**Task instructions:** Which of the lines below mention the word "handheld"? Pull each one out.

**The data:**
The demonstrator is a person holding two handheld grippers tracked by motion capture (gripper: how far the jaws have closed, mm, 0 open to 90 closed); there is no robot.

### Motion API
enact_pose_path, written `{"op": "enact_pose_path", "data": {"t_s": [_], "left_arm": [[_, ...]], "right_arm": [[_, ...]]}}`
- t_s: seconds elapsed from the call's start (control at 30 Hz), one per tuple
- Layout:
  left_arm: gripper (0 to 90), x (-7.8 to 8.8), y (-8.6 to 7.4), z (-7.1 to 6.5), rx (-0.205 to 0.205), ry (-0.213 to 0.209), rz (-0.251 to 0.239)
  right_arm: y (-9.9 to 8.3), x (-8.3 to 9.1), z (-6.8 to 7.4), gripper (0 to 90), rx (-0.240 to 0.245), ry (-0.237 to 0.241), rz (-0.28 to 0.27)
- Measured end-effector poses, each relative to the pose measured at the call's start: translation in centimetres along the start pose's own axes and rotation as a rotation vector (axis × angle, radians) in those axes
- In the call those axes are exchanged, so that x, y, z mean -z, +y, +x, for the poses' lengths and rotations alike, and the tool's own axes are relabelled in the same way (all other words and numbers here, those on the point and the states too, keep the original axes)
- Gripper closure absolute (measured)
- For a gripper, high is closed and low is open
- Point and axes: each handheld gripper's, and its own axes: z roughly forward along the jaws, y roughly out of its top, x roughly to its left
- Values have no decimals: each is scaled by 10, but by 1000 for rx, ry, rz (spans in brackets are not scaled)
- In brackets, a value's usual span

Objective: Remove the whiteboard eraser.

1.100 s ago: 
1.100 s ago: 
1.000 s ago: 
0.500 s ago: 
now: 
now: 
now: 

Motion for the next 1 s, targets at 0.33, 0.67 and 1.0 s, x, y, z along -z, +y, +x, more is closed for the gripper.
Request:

**Exercise response:**
The demonstrator is a person holding two handheld grippers tracked by motion capture (gripper: how far the jaws have closed, mm, 0 open to 90 closed); there is no robot.
- Point and axes: each handheld gripper's, and its own axes: z roughly forward along the jaws, y roughly out of its top, x roughly to its left

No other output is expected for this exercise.